§ INSTRUCTIONS FOR THE TASK
Repeat all the records, precisely as given.

# # #

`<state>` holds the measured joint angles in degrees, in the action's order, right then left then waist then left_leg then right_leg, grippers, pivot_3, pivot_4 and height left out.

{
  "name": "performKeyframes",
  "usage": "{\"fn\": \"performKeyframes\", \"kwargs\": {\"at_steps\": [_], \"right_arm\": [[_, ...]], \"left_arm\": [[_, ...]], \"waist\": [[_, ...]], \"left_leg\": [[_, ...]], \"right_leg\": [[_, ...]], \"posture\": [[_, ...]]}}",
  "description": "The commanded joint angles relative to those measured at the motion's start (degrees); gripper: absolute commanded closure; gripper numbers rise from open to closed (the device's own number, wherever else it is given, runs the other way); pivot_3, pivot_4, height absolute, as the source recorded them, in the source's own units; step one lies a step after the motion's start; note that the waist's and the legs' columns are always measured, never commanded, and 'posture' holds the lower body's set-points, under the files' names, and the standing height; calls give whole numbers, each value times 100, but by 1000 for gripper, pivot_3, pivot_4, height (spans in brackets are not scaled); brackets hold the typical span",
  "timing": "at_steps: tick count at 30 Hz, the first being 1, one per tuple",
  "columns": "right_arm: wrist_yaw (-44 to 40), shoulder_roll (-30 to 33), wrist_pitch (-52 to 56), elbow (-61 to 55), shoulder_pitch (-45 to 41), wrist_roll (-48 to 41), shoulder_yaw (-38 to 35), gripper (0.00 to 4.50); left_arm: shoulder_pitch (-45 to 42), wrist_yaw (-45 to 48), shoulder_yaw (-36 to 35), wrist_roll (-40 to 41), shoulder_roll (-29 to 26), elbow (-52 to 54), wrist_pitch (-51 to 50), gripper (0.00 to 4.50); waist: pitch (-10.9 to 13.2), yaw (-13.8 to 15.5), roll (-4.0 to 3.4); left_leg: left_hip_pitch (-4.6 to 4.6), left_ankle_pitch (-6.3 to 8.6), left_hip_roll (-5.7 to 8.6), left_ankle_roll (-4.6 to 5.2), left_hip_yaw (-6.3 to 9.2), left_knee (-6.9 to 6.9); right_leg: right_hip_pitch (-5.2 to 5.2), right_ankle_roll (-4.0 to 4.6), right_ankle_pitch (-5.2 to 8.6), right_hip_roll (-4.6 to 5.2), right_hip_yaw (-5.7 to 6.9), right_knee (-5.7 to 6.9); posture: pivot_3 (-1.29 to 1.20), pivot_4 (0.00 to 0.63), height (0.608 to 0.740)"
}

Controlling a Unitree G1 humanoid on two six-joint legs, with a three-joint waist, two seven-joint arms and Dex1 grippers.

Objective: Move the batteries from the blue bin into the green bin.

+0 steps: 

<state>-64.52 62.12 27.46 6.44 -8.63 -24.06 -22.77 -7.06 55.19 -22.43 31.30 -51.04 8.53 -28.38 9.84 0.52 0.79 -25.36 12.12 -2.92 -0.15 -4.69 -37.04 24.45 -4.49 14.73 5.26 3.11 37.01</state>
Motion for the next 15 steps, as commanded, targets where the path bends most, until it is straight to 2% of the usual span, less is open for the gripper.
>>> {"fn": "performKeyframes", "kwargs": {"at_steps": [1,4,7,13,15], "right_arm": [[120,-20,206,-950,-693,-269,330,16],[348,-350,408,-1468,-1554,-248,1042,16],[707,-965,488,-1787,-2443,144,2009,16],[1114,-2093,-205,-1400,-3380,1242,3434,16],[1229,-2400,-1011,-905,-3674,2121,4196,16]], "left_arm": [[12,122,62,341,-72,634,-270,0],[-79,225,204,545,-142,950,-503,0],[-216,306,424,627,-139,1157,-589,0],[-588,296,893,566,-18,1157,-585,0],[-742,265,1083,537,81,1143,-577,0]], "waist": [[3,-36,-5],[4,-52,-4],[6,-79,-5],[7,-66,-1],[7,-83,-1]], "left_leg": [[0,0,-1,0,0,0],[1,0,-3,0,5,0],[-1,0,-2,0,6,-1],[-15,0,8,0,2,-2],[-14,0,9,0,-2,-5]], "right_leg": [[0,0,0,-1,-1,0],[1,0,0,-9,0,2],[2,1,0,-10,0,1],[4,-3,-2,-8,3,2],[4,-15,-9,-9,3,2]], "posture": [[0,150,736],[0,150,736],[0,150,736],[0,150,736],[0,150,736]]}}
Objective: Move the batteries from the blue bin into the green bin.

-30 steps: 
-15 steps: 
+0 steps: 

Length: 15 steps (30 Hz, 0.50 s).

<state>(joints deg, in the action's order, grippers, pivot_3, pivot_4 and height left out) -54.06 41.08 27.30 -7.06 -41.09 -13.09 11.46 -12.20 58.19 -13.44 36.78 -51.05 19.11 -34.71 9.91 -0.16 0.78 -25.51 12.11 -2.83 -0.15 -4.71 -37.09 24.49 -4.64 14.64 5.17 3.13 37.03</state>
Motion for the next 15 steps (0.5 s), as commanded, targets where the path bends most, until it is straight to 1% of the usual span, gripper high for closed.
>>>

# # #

§ TASK ANSWER
`<state>` holds the measured joint angles in degrees, in the action's order, right then left then waist then left_leg then right_leg, grippers, pivot_3, pivot_4 and height left out.

{
  "name": "performKeyframes",
  "usage": "{\"fn\": \"performKeyframes\", \"kwargs\": {\"at_steps\": [_], \"right_arm\": [[_, ...]], \"left_arm\": [[_, ...]], \"waist\": [[_, ...]], \"left_leg\": [[_, ...]], \"right_leg\": [[_, ...]], \"posture\": [[_, ...]]}}",
  "description": "The commanded joint angles relative to those measured at the motion's start (degrees); gripper: absolute commanded closure; gripper numbers rise from open to closed (the device's own number, wherever else it is given, runs the other way); pivot_3, pivot_4, height absolute, as the source recorded them, in the source's own units; step one lies a step after the motion's start; note that the waist's and the legs' columns are always measured, never commanded, and 'posture' holds the lower body's set-points, under the files' names, and the standing height; calls give whole numbers, each value times 100, but by 1000 for gripper, pivot_3, pivot_4, height (spans in brackets are not scaled); brackets hold the typical span",
  "timing": "at_steps: tick count at 30 Hz, the first being 1, one per tuple",
  "columns": "right_arm: wrist_yaw (-44 to 40), shoulder_roll (-30 to 33), wrist_pitch (-52 to 56), elbow (-61 to 55), shoulder_pitch (-45 to 41), wrist_roll (-48 to 41), shoulder_yaw (-38 to 35), gripper (0.00 to 4.50); left_arm: shoulder_pitch (-45 to 42), wrist_yaw (-45 to 48), shoulder_yaw (-36 to 35), wrist_roll (-40 to 41), shoulder_roll (-29 to 26), elbow (-52 to 54), wrist_pitch (-51 to 50), gripper (0.00 to 4.50); waist: pitch (-10.9 to 13.2), yaw (-13.8 to 15.5), roll (-4.0 to 3.4); left_leg: left_hip_pitch (-4.6 to 4.6), left_ankle_pitch (-6.3 to 8.6), left_hip_roll (-5.7 to 8.6), left_ankle_roll (-4.6 to 5.2), left_hip_yaw (-6.3 to 9.2), left_knee (-6.9 to 6.9); right_leg: right_hip_pitch (-5.2 to 5.2), right_ankle_roll (-4.0 to 4.6), right_ankle_pitch (-5.2 to 8.6), right_hip_roll (-4.6 to 5.2), right_hip_yaw (-5.7 to 6.9), right_knee (-5.7 to 6.9); posture: pivot_3 (-1.29 to 1.20), pivot_4 (0.00 to 0.63), height (0.608 to 0.740)"
}

Controlling a Unitree G1 humanoid on two six-joint legs, with a three-joint waist, two seven-joint arms and Dex1 grippers.

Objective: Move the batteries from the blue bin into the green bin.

+0 steps: 

<state>-64.52 62.12 27.46 6.44 -8.63 -24.06 -22.77 -7.06 55.19 -22.43 31.30 -51.04 8.53 -28.38 9.84 0.52 0.79 -25.36 12.12 -2.92 -0.15 -4.69 -37.04 24.45 -4.49 14.73 5.26 3.11 37.01</state>
Motion for the next 15 steps, as commanded, targets where the path bends most, until it is straight to 2% of the usual span, less is open for the gripper.
>>> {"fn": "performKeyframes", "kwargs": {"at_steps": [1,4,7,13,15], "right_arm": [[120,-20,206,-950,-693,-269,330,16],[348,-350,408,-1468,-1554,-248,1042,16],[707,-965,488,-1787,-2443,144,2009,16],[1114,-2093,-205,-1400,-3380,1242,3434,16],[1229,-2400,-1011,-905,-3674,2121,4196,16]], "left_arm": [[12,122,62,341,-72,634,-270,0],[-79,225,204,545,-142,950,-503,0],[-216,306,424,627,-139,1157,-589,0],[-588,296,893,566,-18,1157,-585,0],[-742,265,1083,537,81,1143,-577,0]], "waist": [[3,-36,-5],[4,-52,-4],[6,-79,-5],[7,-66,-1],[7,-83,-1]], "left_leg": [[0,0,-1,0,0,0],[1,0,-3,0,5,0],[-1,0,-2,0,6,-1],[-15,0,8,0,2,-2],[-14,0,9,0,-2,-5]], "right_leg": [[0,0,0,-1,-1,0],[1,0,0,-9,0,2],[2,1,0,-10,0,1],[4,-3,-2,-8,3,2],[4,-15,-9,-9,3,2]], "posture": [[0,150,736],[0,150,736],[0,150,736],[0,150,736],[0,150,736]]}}
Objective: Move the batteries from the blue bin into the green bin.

-30 steps: 
-15 steps: 
+0 steps: 

Length: 15 steps (30 Hz, 0.50 s).

<state>(joints deg, in the action's order, grippers, pivot_3, pivot_4 and height left out) -54.06 41.08 27.30 -7.06 -41.09 -13.09 11.46 -12.20 58.19 -13.44 36.78 -51.05 19.11 -34.71 9.91 -0.16 0.78 -25.51 12.11 -2.83 -0.15 -4.71 -37.09 24.49 -4.64 14.64 5.17 3.13 37.03</state>
Motion for the next 15 steps (0.5 s), as commanded, targets where the path bends most, until it is straight to 1% of the usual span, gripper high for closed.
>>>

The requested output has been given in full.